To What Extent Can Orbital Cellulitis Emergency Aspect Influence the Diagnosis of Maxillary Sinus Lymphoma?
Orbital cellulitis is a real emergency with significant visual and central nervous system complications . Its typical clinical presentation allows in most cases a fast and easy diagnosis . However, the clinician should stay vigilant when considering infectious disease diagnosis. Indeed, although it is extremely rare, orbital cellulitis can hide a maxillary lymphoma and lead to late diagnosis .
In order to get an early resolution of the inflammation component, corticosteroids are often prescribed in addition to intravenous antibiotherapy in the treatment of orbital cellulitis. Nevertheless, what can be the impact of preliminary steroids in the diagnosis of underlying lymphoma?.
2. Case Report
A 46-year-old woman was admitted to the emergency department for acute swelling and erythema of the right eyelid for 3 days. Ophthalmological examination was notable for 10/10, P2 best visual acuity, and inflammatory periorbital edema grade 3, without exophthalmia nor extraocular motility disturbance. Normal intraocular pressure and normal fundoscopic examination. On the left eye, examination was unremarkable. There were no general signs. Preseptal cellulitis diagnosis was made and oral antibiotherapy was immediately started. But after 3 days, the patient did not improve and started complaining of pain on ocular movements. Brain and orbit MRI scan revealed a right retroseptal cellulitis associated with homolateral pansinusitis (Figure 1). Intravenous antibiotherapy with oral corticosteroids was started simultaneously in this way: vancomycin (40 mg/kg/day), ceftriaxone (100 mg/kg/day). The patient was shifted into oral antibiotics (ceftriaxone) on the 4th day and discharged on the 7th day. Prednisone was started with 1.5 mg/kg/day for 3 days followed by 1 mg/kg/day for another 3 days, then gradual tapering over 2 weeks.

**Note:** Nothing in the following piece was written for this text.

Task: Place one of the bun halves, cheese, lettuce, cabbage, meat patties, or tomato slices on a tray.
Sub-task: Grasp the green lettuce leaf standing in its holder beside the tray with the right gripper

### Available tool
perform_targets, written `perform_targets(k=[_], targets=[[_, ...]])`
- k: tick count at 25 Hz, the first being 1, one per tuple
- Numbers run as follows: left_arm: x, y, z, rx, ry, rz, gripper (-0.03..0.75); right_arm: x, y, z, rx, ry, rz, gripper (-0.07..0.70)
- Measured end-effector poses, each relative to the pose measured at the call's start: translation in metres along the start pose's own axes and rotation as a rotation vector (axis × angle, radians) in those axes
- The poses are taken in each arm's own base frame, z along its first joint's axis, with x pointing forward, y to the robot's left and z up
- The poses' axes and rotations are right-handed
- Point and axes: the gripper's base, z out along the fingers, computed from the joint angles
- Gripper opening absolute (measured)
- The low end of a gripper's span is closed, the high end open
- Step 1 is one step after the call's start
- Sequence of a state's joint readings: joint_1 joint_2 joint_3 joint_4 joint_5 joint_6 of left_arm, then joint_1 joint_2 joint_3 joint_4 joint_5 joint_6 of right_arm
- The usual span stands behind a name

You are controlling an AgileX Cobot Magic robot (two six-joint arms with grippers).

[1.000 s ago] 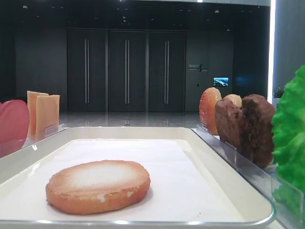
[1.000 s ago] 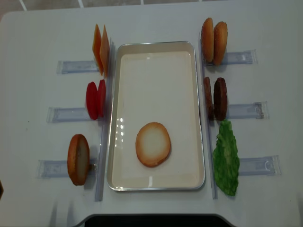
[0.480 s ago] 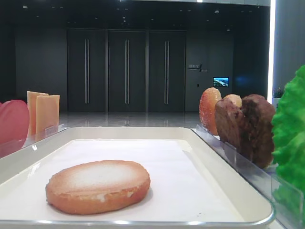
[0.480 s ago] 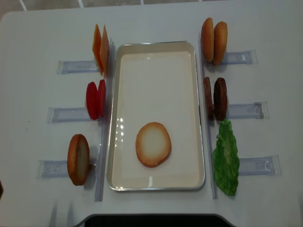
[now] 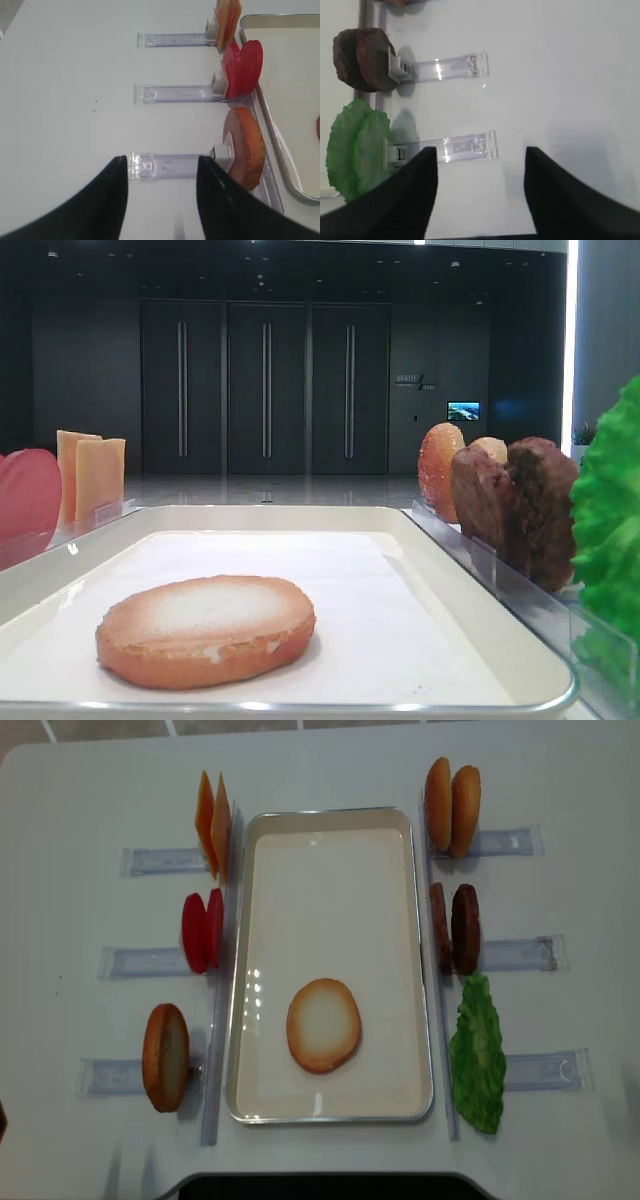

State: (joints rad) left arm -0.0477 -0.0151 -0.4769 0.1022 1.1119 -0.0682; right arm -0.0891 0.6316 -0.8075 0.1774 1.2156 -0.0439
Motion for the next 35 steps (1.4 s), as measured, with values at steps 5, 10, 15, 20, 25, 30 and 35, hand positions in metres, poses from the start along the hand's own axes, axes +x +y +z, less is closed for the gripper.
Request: perform_targets(k=[5,10,15,20,25,30,35], targets=[[0.000,0.000,0.000,0.000,0.000,0.000,0.345,-0.039,-0.005,0.037,0.003,0.179,0.037,0.373],[0.000,0.000,0.000,0.000,0.000,0.000,0.345,-0.044,-0.008,0.054,0.004,0.253,0.052,0.373],[0.000,0.000,0.000,0.000,0.001,0.000,0.345,-0.044,-0.007,0.054,0.001,0.258,0.049,0.373],[0.000,0.000,0.000,0.000,0.002,0.000,0.339,-0.039,0.017,0.051,-0.078,0.271,0.007,0.373],[0.001,0.000,0.001,0.000,0.003,0.000,0.339,-0.022,0.055,0.041,-0.157,0.303,-0.043,0.373],[0.001,0.000,0.001,0.000,0.003,0.000,0.339,0.000,0.086,0.031,-0.170,0.331,-0.123,0.373],[0.001,0.000,0.001,0.000,0.003,0.000,0.338,0.009,0.101,0.032,-0.113,0.286,-0.188,0.379]])
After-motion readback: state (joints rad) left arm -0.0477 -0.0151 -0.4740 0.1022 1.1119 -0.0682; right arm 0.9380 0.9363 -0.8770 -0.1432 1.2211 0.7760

The patient presented gradual improvement until full remission but developed steroid dependency. Five days after finishing prednisone, orbital cellulitis symptoms reappeared. An MRI scan performed for the second time found the same aspect without another abnormality. The same treatment protocol was given but with corticosteroid tapering over weeks. Nevertheless, steroid dependency persisted; thereby, a posology of 10 mg/day of prednisone had been remained. Except for the inflammatory syndrome, complete biological examination did not disclose any abnormality. Maxillary sinus biopsy found nonspecific chronic rhinosinusitis. Fat orbital biopsy revealed a slight inflammation of fat-connective tissue. Both biopsies did not find any vasculitis or tumoral signs.

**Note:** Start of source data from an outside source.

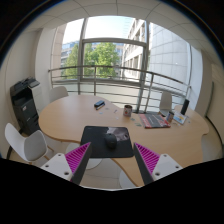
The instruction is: Arrange mouse
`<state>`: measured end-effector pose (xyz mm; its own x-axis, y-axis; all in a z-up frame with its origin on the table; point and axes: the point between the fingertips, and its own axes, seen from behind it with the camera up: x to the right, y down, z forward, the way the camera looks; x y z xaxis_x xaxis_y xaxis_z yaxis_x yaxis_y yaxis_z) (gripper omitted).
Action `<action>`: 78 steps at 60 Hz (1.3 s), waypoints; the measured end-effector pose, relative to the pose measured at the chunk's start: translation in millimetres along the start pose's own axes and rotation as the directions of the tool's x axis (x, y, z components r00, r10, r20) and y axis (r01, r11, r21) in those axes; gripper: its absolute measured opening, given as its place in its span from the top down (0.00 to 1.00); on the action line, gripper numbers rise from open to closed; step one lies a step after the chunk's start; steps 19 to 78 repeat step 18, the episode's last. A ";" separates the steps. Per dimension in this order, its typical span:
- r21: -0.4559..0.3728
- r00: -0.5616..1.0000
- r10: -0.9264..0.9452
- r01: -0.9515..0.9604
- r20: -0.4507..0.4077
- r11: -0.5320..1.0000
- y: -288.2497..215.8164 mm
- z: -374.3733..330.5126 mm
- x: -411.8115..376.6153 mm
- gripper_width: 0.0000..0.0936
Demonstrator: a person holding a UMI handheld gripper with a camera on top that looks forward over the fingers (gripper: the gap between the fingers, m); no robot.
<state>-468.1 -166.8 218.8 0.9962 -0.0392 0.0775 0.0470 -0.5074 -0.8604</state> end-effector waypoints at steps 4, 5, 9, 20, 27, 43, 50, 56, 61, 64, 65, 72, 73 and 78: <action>0.005 1.000 -0.011 0.011 -0.002 1.000 5.3 -17.6 -1.4 0.10; 0.004 1.000 -0.011 0.011 -0.002 1.000 7.0 -21.4 -1.9 0.10; 0.002 1.000 -0.013 0.013 -0.005 1.000 13.6 -35.6 -5.1 0.09; 0.013 1.000 -0.024 0.024 -0.009 1.000 15.5 -50.6 -6.8 0.10; 0.013 1.000 -0.024 0.024 -0.009 1.000 15.5 -50.6 -6.8 0.10; 0.013 1.000 -0.024 0.024 -0.009 1.000 15.5 -50.6 -6.8 0.10; 0.013 1.000 -0.024 0.024 -0.009 1.000 15.5 -50.6 -6.8 0.10; 0.013 1.000 -0.024 0.024 -0.009 1.000 15.5 -50.6 -6.8 0.10; 0.013 1.000 -0.024 0.024 -0.009 1.000 15.5 -50.6 -6.8 0.10; 0.013 1.000 -0.024 0.024 -0.009 1.000 15.5 -50.6 -6.8 0.10; 0.013 1.000 -0.024 0.024 -0.009 1.000 15.5 -50.6 -6.8 0.10; 0.013 1.000 -0.024 0.024 -0.009 1.000 15.5 -50.6 -6.8 0.10; 0.013 1.000 -0.024 0.024 -0.009 1.000 15.5 -50.6 -6.8 0.10; 0.013 1.000 -0.024 0.024 -0.009 1.000 15.5 -50.6 -6.8 0.10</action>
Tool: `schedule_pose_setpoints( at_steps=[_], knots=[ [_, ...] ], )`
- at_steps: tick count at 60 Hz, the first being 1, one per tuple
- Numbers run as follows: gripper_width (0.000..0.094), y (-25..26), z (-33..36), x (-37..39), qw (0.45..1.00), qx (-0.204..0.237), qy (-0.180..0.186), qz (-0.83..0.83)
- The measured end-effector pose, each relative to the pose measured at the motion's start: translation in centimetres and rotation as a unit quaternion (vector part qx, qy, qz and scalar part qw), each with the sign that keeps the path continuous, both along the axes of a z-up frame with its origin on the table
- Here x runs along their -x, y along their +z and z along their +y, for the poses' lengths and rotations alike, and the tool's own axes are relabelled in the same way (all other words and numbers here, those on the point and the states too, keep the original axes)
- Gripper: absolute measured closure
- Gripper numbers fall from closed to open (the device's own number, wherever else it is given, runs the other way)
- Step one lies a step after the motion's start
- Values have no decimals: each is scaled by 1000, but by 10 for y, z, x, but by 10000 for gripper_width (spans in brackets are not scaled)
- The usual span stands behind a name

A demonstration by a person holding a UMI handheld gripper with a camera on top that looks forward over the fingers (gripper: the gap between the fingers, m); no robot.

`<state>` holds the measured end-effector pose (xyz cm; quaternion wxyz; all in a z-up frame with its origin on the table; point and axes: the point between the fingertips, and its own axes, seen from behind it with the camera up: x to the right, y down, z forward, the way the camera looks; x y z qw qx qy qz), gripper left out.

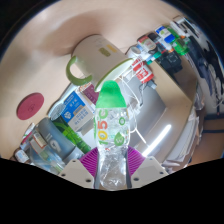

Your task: Pour water

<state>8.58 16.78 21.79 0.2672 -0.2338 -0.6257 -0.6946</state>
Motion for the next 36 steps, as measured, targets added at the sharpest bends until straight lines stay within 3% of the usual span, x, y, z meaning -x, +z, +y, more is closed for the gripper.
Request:
schedule_pose_setpoints(
  at_steps=[18, 26, 32, 36],
  knots=[
    [571, 11, 7, -4, 1000, -8, -15, 3],
    [571, 23, 5, -18, 990, -20, -21, 136],
    [573, 21, -2, -39, 926, -28, -22, 377],
    [572, 1, -7, -53, 829, -26, -29, 558]
  ],
)
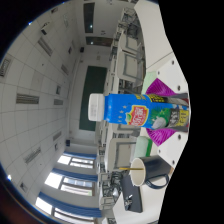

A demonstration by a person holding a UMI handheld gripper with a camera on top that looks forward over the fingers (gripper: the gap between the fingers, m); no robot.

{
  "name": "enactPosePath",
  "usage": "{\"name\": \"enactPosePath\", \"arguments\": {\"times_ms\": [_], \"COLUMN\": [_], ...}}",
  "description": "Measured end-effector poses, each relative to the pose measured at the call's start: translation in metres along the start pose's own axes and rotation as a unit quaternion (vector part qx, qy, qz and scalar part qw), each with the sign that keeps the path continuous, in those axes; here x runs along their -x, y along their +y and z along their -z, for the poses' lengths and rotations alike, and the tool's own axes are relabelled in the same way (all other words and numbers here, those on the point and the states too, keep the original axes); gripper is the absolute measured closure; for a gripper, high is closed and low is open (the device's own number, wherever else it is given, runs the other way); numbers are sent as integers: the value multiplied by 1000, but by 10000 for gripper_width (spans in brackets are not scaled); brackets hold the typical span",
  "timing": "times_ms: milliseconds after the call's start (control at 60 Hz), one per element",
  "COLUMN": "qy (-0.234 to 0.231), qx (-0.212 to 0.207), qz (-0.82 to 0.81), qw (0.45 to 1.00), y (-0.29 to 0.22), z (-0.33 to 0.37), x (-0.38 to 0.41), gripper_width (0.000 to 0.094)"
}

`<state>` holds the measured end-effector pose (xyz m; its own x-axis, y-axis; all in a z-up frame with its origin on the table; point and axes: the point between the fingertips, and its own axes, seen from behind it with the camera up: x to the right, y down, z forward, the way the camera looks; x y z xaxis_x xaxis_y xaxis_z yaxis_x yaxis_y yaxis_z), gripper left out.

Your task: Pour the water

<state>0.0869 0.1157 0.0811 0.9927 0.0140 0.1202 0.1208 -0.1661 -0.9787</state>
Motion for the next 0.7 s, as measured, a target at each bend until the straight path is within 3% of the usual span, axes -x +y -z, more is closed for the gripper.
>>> {"name": "enactPosePath", "arguments": {"times_ms": [183, 300, 350, 367, 400, 533, 700], "qy": [-2, -3, -10, -11, -14, 2, -12], "qx": [6, 33, 47, 47, 44, 50, 44], "qz": [-27, -16, -11, -11, -12, -15, -13], "qw": [1000, 999, 999, 999, 999, 999, 999], "y": [-5, 2, 9, 8, 6, 9, -2], "z": [12, 5, 5, 5, 7, 38, 135], "x": [-23, -19, -11, -8, -3, 8, 33], "gripper_width": [556, 300, 91, 69, 102, 79, 78]}}
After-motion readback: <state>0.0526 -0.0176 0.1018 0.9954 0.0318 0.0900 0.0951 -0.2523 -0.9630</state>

The persistence of steroid dependency, chronic atypical rhinosinusitis, normal paraclinical investigations, and the age of the patient let us suspect an orbital inflammation secondary to rhinosinusal lymphoma, which is hidden by chronic corticosteroid therapy. Our attitude was to carry out for the second time maxillary sinus biopsy 15 days after stopping prednisone. As our expectation, the histopathological examination disclosed primitive non-Hodgkin lymphoma of the maxillary sinus, precisely diffuse large B cell lymphoma subtype. After normal extension assessment, the patient was transferred to the oncological department and R-CHOP regimen chemotherapy was started.

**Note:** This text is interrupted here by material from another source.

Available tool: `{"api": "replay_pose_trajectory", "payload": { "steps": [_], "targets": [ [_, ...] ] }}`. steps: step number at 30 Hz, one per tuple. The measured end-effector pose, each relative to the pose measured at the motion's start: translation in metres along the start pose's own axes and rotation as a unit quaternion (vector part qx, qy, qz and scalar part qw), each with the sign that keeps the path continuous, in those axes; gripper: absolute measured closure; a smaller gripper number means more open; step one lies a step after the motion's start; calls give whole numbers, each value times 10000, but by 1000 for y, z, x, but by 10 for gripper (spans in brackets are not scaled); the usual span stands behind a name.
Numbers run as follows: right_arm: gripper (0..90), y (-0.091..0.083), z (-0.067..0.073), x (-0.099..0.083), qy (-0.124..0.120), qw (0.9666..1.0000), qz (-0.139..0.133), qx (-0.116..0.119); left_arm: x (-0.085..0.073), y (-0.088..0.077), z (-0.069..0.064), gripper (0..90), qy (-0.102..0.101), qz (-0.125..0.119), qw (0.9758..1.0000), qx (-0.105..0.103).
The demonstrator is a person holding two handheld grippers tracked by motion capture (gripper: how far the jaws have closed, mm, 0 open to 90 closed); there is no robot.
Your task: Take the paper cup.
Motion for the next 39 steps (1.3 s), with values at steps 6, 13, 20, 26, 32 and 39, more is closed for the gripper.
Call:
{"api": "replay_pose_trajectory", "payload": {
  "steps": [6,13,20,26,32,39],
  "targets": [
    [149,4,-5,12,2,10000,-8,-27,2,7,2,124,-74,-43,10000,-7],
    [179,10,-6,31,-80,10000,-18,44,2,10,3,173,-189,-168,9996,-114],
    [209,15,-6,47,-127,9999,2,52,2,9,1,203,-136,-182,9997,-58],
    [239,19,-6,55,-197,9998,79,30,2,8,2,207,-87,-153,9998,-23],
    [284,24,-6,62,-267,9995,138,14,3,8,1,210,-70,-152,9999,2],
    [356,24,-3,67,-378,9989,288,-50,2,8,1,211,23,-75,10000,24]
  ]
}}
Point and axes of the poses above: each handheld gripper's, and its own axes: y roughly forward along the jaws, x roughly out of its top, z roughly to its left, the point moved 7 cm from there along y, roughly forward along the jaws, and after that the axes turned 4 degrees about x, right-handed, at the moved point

Orbital cellulitis is defined as a serious infection of the orbital soft tissues that exist behind the orbital septum. It is commonly seen in children  and in almost 86% to 98% of cases correspond to a complication of bacterial rhinosinusitis especially in cases of pansinusitis . This disease is a potentially life-threatening emergency . All that puts pressure on urgent diagnosis and treatment. Yet not all orbital cellulitis symptoms result from an infectious origin. Indeed, though it is exceptional, maxillary lymphoma may mimic orbital cellulitis. To our knowledge, our observation describes the third case of orbital cellulitis revealing maxillary lymphoma [3, 6]. In fact, this tumoral entity is generally insidious with myriad presentations and it is revealed in most cases by sinonasal nonspecific signs .
Orbital cellulitis treatment consists of intravenous broadspectrum antibiotics, corticosteroids, and treatment of associated sinusitis. To date, there are no clear recommendations concerning the use of corticosteroids in the acute management of orbital cellulitis . Many authors support that glucocorticoids do not adversely affect the clinical outcome; in the opposite, it allows an early resolution of inflammation without altering the complete resolution of infection [1, 8]. Nevertheless, prescribing steroids in this urgent situation and guiding the therapeutic management depending on the response of steroidal anti-inflammatory drugs may be a real trap, since it can hide lymphomatous pathology. In fact, giving corticosteroids before biopsy and before diagnosing lymphoma may lead to clinical and morphological modifications and complexity on the process of reaching diagnosis . Recently, Kan et al. have found, after studying the case of 31 patients who were given before biopsy corticosteroid agents, primary diagnosis difficulty in almost 50% of cases for DLBLC and 100% for low-grade B cell lymphoma, Hodgkin lymphoma, and T cell lymphoma . Another study has found that preliminary corticosteroids may adversely affect the histopathological accuracy or lead to a late definitive diagnosis of mediastinal lymphoma . Our case consolidates this fact; after two biopsies undergone without stopping corticosteroids, diagnosis could not be reached. After 15 days without steroids, maxillary sinus biopsy revealed primitive DLBCL.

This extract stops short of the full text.